No es
nada habitual que una anciana enferma, frágil y necesitada pida a su médico el
alta hospitalaria, más que pedir, lo suplique casi llorando, a sabiendas de que
va a estar sola en su casa, sin más auxilio que una moza de los servicios sociales un día a la semana. Estamos acostumbrados a que estos pacientes se hagan los remolones,
hoy tengo el azúcar muy alto, mañana me
va a dar un poquito de fiebre, ya lo
verá usted, ayer vomité el desayuno…, en espera de que le llegue la vez en una
Residencia.
Esta
anciana no, quiere irse a su casa, siempre se ha valido por sí sola y piensa
seguir haciéndolo. A lo sumo, aceptaría una mujer capaz que le planche la ropa y le haga la cama, no una muchachita de éstas del ombligo al aire que le mandan del
ayuntamiento y que se pasan todo el rato pegadas al móvil. El médico duda. La paciente no necesita ya estar en el hospital,
pero tampoco la ve en condiciones de manejar sola tanta enfermedad, tanto
fármaco, tanta insulina, oxígeno y mascarilla.
Tiene
esta mujer tres hijas, ansiado consuelo para la madre y solución del dilema
para el médico. Desde hace una semana se han sucedido entrevistas cara a cara, llamadas
telefónicas a fijos y a móviles entre médico, hijas, yernos y trabajadores
sociales. Poco provecho para tanta labia, que si una residencia privada vale
mil ochocientos euros, que si una mujer a tiempo completo cuesta mil, que yo no
puedo, que la otra vive en Tenerife, que la hija de aquí tiene dos niños chicos
y un piso de 80 metros, y que están ella y su marido todo el día fuera
trabajando, que si esta madre nuestra ha sido siempre muy suya y muy
desarraigada…En definitiva, que adiós muy buenas, y a esperar una residencia,
pública, claro. Un mes como mínimo.
Visto
el tema desde fuera no parece tan difícil. Jaime, Paqui, Tomás, Beni y la Peque, cenando la otra noche en mi
casa, son unánimes en su opinión: no estamos ante un problema médico, sino
social. El médico ha cumplido su cometido, debe dar el alta a la paciente y
poner el asunto de sus cuidados en manos de los servicios sociales del
ayuntamiento.

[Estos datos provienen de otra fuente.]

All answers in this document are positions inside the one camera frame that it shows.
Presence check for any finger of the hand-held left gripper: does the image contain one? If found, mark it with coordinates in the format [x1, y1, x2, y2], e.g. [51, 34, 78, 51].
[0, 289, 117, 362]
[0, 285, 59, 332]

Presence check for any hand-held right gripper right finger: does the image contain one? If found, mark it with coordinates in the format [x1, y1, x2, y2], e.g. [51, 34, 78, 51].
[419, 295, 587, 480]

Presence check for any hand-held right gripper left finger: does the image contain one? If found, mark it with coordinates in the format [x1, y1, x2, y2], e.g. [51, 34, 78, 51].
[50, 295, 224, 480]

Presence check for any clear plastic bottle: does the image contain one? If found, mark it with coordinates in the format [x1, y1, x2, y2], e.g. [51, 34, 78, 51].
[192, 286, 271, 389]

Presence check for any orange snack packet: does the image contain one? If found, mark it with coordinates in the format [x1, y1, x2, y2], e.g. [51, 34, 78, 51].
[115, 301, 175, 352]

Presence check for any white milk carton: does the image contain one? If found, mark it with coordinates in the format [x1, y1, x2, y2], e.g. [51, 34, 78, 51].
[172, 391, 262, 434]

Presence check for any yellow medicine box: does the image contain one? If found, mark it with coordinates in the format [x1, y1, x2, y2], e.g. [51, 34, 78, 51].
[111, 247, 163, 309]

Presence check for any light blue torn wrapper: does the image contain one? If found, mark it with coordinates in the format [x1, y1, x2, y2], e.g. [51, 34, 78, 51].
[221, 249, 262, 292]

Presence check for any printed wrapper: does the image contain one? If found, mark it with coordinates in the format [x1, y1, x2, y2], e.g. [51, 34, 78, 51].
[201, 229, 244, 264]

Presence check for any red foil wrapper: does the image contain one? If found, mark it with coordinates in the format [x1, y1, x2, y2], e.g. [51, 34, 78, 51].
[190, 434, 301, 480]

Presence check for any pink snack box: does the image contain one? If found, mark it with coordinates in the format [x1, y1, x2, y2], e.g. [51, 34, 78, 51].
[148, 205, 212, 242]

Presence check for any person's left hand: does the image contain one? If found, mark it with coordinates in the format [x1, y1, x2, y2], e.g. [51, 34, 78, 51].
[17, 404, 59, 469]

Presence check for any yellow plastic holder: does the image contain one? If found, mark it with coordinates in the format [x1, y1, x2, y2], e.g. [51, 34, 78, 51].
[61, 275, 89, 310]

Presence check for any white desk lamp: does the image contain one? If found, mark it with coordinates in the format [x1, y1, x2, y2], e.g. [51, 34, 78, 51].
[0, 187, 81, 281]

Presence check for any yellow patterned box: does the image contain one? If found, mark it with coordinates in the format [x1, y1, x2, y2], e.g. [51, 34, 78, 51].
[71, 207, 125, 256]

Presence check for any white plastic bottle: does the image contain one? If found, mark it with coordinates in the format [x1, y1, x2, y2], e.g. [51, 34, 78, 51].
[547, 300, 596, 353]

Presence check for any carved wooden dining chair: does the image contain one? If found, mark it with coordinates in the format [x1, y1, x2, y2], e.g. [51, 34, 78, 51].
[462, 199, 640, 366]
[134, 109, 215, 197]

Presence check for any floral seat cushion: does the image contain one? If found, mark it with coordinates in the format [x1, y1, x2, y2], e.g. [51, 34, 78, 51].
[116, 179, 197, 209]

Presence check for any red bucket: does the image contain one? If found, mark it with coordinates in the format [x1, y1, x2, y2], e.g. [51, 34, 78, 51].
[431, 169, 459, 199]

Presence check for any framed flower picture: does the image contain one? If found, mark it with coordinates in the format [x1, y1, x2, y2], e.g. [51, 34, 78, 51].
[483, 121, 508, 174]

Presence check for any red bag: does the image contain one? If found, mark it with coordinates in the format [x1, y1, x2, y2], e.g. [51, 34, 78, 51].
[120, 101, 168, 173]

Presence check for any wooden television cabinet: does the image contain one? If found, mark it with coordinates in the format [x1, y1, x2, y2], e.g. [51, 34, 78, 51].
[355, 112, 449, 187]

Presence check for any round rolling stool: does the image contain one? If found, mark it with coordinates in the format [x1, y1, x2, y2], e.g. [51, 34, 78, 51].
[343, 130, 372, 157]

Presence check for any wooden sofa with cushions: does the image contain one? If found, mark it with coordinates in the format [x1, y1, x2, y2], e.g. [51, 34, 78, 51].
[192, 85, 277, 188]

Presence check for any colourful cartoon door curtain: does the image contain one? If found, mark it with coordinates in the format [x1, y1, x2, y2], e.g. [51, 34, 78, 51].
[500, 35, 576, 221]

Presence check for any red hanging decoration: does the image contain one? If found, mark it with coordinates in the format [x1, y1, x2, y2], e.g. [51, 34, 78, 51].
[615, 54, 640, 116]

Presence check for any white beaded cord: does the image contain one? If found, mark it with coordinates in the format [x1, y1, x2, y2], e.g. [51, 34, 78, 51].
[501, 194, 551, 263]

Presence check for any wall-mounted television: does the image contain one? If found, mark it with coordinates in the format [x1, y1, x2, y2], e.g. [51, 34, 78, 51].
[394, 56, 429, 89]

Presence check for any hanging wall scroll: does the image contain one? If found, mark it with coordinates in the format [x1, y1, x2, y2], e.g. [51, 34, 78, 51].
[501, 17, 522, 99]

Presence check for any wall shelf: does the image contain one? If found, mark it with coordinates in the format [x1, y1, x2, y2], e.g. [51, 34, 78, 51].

Es más, me recriminan, cometería el médico una inmoralidad si
mantiene a la mujer en el hospital en contra de su voluntad, eso sin considerar
que está haciendo un mal uso de su gestión al permitir la ocupación innecesaria
de una cama hospitalaria, tan escaso y preciado don hoy en día.
El
médico sigue dudando. ¡Qué fácil es opinar desde la tribuna! ¡Qué pronto y qué
bien se dan soluciones tomándose una cervecita en el salón de la casa de uno
con sus amigos! Cualquier médico que se pringue entiende al enfermo en su
globalidad, no sólo en lo referente al azúcar, la tensión o las coronarias, sino también en otros factores tales como los familiares, sociales, económicos y afectivos que tanto influyen en el devenir de la enfermedad. No comparte, por tanto,
con sus amigos ni con su mujer, que estemos sólo ante un problema social, no; sería,
en todo caso, un problema socio-sanitario. Me gusta pensar que el médico es el
agente sanitario del paciente, su abogado defensor ante la enfermedad y el
entorno condicionante.
“Eres
un tío utópico -me dice Tomás- te estás metiendo en el trabajo de otros, con lo
que conseguirás estropearlo todo. No puedes cargar con todas las necesidades de
la gente, ni siquiera con las necesidades socio-sanitarias como tú dices”. Me
hace pensar.
Hemos
conseguido que una enfermera de su pueblo se comprometa a ir todas las mañanas
a la casa de la paciente a comprobar la medicación y a verificar que se la toma
correctamente, que se aumenten a tres días la moza de los servicios sociales, y
que jóvenes del voluntariado social la visiten cada tarde. Ahí va la vieja para
su casa, tan contenta, tan asfixiada, tan solitaria.
No
sabemos qué harán las hijas. Nadie, ni siquiera el juez, las puede obligar.
Agustín me dice que no es delictivo abandonar a los padres. Y uno vuelve a
reflexionar con un poco de pena y con pensamientos encontrados: ¿cómo pueden
unos hijos comportarse así? ¿Qué clase de madre habrá sido esta mujer para
merecer este desdén? "No te metas en historias familiares -me aconseja siempre la Peque- y no juzgues a nadie a las primeras, cada cuál tendrá sus motivos".
¡Qué
difíciles de entender somos las criaturas del Señor!